There is no right or wrong way to learn how to be a manager or how to manage. However, there are several roles which are common throughout the National Health Service (NHS), but even these are being modified. The rapid changes in the NHS since the Griffiths Review of 1983 [1] have been startling. The newest proposal Managing the New NHS [2] was published in October 1993 and was aimed at streamlining the high command of the NHS. This important document produced four key recommendations:

1. It created a clear identity for the NHS Executive

(NHSE) within the Department of Health, As the

`headquarters of the NHS'.

2. Fourteen statutory Regional Health Authorities

(RHAs) would be abolished and the NHSE

outposts would be reorganized to produce eight

regional offices, each headed by a Regional Director

to replace both the RHAs and the existing

NHSE outposts.

3. The new Regional Officers would supply nonexecutive

members to the NHS Policy Board,

providing a link between Ministers and local

DHAs, FHSAs, and Trust Chairmen.

4. It enabled District Health Authorities (DHAs) and

Family Health Service Authorities (FHSAs) to

merge to create stronger local purchasers. The new NHS structure is shown in the Figure and identifies the key areas where physicians in geriatric medicine could have a role in management.

This paper takes a very broad view of `management' as the act or skill of controlling or directing. This broad view is important because many tasks undertaken by physicians outside direct patient care fall into this definition and could therefore be defined as management.

NHS Trusts

The rapid move to Trust status continues such that the reality of the directly managed unit will become an organization of the past. Within Trusts, physicians have management roles as individuals, in representing the specialty and in specific general management roles.

As individuals, physicians in geriatric medicine lead a clinical team and manage that team to achieve the optimum in individual patient care. Management skills are needed in leadership, co-ordination, education, training, interpersonal skills and implementation. Educational and training skills often extend beyond the clinical team to other clinical colleagues, e.g. general practitioners and schools of nursing. In-depth knowledge of geriatric medicine enables the physician to exert a vital managerial skill, that of influence to create service developments in partnership with those who hold general management responsibilities. The skill of the geriatrician in this area is manifest by the range and flexibility of geriatric services across hospital sites and community settings.

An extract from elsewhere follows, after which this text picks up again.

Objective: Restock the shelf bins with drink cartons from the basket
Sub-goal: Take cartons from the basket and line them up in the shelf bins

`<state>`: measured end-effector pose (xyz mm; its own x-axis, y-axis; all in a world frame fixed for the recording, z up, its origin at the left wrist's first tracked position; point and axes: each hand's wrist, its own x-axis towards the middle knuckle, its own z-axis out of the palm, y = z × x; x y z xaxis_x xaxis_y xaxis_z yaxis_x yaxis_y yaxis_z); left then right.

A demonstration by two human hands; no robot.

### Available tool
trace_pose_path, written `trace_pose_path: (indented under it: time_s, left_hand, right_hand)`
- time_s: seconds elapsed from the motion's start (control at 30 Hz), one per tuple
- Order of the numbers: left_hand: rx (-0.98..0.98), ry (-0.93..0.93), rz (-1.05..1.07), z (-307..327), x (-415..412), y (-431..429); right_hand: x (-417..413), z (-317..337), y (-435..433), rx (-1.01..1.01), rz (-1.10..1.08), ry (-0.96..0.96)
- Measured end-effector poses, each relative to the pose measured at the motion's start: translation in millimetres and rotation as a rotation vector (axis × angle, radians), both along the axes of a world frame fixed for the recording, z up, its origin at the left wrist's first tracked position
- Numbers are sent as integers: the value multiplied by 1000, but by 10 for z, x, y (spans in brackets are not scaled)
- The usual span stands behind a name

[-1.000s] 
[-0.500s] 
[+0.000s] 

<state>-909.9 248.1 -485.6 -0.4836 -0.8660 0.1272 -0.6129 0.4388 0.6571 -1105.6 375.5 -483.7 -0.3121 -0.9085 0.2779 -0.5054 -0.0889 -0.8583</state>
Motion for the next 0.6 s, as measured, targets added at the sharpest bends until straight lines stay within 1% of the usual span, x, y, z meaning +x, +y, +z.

In representing the specialty or consultant body across specialties the physician has a range of managerial duties. These will vary in precise details between organizations but in general will include the following committee roles, e.g. Ethics Committee, Drugs and Therapeutics Committee, Education Committee, Audit Committee, and Research and Development Committee. Certain individuals may have specific roles in these domains: obvious examples occur in Education and Audit. Education is important not only in its intrinsic value but also from a managerial perspective since the introduction of the Medical and Dental Staff in Training; Education Contract. This is between the Trust and the Postgraduate Dean (presently via the RHA) and is crucial for a Trust's survival. This contract needs to be managed and be seen to be managed in every specialty if doctors and dentists in training are to continue to be allocated to that Trust. Audit is an essential professional activity but again contracts from April 1994 will be made, this time with Health Commissions or District Health Authorities. These contracts will need development, monitoring, delivery and appropriate action. Specific managerial responsibility for these tasks will need to be developed within each Trust and probably in each specialty within a Trust particularly the larger specialties like Geriatric Medicine. Representative functions outside the Trust are important with regard to regional and national duties. However, there is increasing tension in Trusts on the resource loss of these activities to the Trust, balanced against the potential benefits of having a leading regional or national expert within the Trust. This subject will be covered more fully later.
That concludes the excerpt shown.